Elizabeth Gray, acting dean at Community High, said, however, that October’s “Fourth Friday” count discriminates against her school. Enrollments at other schools have solidified by late October, but, says Gray,“We’re the only school in the system that enrolls kids on any day."

Why have students apparently shunned Community High since its initial high enrollment?

Gray said the school’s poor public image discourages many students from enrolling. The school’s students are perceived as academically incompetent, she said, although a substantial percentage - some 60 percent - go on to college immediately after high-school graduation, Gray said.

Scholastic Aptitude Test scores for CHS students also refute the idea that those who attend the school are not good students, Gray says.

ACCORDING to Mike Hunter of the school district’s Office of Research, SAT scores for CHS students have been the district’s highest for verbal aptitude for 1974 through 1979, the years for which data on all three schools are available.

SAT mathematical scores have varied from year to year, he said, with the three schools trading off the No. 1 position. In 1979, the most recent year for which data are available, the average math score for Community was 529, compared to 534 for Huron and 529 for Pioneer. Each section, verbal and mathematical, is scored on a 200-to-800 scale.

But even though Community High’s students measure up, image problems continue.

Many people oppose an alternative high school, according to Gray, because they attended a traditional high school, have fond memories of it, and believe it is appropriate for all students.

According to Gray, a substantial number of students consider enrolling at Community but face parental opposition. She understands the fears parents ma(y have of sending a child to the school, but she tells them to let the child enroll, at least on a trial basis.

“I think people fear what they don’t know,” she said. “What people need to understand is why we’re here.”

“I’m well aware that we have to improve our public image,” she said. Students, teachers, and administrators at the school recently formed a committee to address this problem, she said.

ANOTHER problem the school could face is a school board growing more and more “cost-conscious,” Gray said, and thus causing concern about the expense of operating an alternative school.
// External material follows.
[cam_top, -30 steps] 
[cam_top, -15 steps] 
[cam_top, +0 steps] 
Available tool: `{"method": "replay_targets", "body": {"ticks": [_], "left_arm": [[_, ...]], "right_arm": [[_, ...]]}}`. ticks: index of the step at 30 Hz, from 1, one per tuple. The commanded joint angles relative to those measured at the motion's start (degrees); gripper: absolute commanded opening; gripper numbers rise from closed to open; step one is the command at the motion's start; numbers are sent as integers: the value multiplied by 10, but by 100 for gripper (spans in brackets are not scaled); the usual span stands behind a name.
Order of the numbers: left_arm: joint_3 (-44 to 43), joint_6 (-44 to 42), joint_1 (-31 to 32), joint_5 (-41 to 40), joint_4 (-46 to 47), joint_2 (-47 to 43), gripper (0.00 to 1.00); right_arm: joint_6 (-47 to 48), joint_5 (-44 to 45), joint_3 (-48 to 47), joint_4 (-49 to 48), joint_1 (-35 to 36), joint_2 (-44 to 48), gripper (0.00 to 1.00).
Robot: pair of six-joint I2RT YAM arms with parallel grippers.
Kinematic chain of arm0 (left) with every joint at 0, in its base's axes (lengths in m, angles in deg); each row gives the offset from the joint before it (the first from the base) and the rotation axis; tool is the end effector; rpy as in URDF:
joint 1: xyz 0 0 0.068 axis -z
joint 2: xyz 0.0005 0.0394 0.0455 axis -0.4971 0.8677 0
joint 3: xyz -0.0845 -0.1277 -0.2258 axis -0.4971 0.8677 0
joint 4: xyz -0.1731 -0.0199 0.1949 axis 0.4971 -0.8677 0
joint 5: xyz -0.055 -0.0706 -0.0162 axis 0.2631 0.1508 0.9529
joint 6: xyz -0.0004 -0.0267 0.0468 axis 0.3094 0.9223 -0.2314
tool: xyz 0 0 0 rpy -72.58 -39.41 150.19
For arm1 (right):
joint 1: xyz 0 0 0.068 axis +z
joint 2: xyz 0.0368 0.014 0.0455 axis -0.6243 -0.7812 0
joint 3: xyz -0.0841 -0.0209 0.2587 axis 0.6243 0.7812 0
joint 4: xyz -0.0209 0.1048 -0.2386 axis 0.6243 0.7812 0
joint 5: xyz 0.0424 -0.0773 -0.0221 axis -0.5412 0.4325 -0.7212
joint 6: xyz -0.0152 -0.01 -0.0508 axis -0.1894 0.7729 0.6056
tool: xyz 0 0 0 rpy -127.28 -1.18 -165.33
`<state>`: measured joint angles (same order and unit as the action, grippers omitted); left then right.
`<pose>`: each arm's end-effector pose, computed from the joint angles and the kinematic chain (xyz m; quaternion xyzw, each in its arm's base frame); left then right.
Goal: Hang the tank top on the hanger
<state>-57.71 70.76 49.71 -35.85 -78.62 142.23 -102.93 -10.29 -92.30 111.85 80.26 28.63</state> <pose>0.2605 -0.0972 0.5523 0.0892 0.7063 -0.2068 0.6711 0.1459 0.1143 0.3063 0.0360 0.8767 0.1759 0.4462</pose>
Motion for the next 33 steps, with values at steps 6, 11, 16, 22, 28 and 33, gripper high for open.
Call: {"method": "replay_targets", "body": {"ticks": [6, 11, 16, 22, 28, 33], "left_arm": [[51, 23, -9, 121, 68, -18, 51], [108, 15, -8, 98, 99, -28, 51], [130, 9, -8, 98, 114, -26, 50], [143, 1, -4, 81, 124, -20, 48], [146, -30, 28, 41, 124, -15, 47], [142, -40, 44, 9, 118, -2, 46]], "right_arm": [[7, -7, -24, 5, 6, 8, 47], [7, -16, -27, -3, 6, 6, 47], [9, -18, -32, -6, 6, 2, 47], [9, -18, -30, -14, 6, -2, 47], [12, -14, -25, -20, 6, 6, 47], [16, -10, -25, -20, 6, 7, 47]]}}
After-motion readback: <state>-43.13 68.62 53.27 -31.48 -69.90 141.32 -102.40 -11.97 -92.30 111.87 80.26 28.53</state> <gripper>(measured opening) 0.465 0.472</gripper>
“I’m not sure what’s causing the decrease in enrollment,” Ann Arbor Board of Education President Wendy Barhydt said. “I think the board has been supportive (of the school).”
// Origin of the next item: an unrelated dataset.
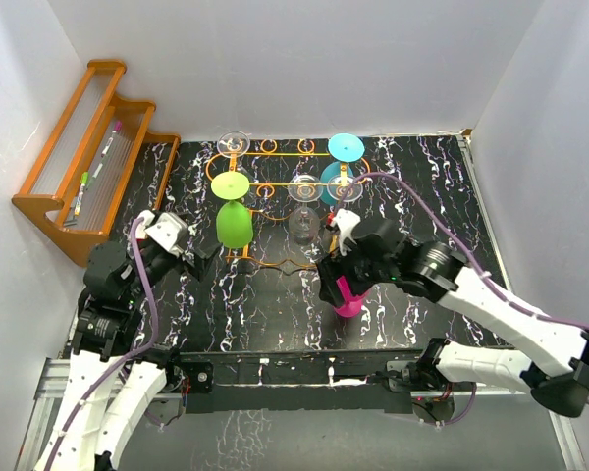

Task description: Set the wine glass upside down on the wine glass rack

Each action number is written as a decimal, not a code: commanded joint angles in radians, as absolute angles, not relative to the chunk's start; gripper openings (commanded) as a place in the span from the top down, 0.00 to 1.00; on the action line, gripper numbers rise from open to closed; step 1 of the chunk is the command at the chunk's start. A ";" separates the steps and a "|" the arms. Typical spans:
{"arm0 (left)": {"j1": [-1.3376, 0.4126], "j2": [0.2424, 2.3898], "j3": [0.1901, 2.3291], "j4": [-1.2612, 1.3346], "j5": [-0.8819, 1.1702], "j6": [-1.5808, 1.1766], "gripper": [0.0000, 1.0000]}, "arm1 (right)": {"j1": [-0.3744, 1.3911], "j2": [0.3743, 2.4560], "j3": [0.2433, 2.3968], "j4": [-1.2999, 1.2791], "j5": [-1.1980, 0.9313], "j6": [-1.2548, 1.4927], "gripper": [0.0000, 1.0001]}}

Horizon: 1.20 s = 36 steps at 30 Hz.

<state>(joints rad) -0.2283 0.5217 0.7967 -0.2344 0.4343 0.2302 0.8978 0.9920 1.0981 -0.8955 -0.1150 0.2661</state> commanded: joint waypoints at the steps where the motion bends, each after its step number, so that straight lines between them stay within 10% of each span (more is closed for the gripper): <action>1: -0.216 0.485 0.828 -0.238 0.441 0.270 0.03 | 0.902 1.077 1.114 -0.927 0.030 0.298 0.14; 36: -0.146 0.408 0.799 -0.221 0.480 0.247 0.03 | 0.902 1.100 1.046 -0.928 0.036 0.346 0.72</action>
<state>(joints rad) -0.1516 0.4175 0.7967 -0.2405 0.4671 0.2543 0.8978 1.1244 1.0542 -0.9463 0.0383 0.3241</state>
It is “conceivable” that the school could eventually close as funding for public education gets tighter, Barhydt said, although no exact enrollment figure has been set to determine this. But she added that the school has a broad base of support among students, teachers and parents.

If it closed, the school’s alternative curricula would have to be integrated into the programs at the district’s other two high schools, Pioneer and Huron, Barhydt said - a move she indicated is feasible.

Community students have their own opinions about why enrollment has dropped.

Ellie Marks, a 15-year-old sophomore, said that when she told her friends she was enrolling at Community High, they expressed dismay. She added that she knew five or six students at Slauson Intermediate School interested in attending Community who were dissuaded by parents, teachers, and peers.

Joanna Mendel, a 16-year-old junior, said that she was told by a ninth grade teacher at another school that she should not enroll at Community if she cared about her education.

GRAY, WHO has a master’s degree in American studies from the University of Michigan, has been on the school’s staff since it opened. Before that she taught literature for two years at Huron and for one year at Pioneer.

“I didn’t run a classroom here any differently than I did at Pioneer,” she said.

“I like to think of us as a school that runs on lots of yeses and very few nos,’’she said.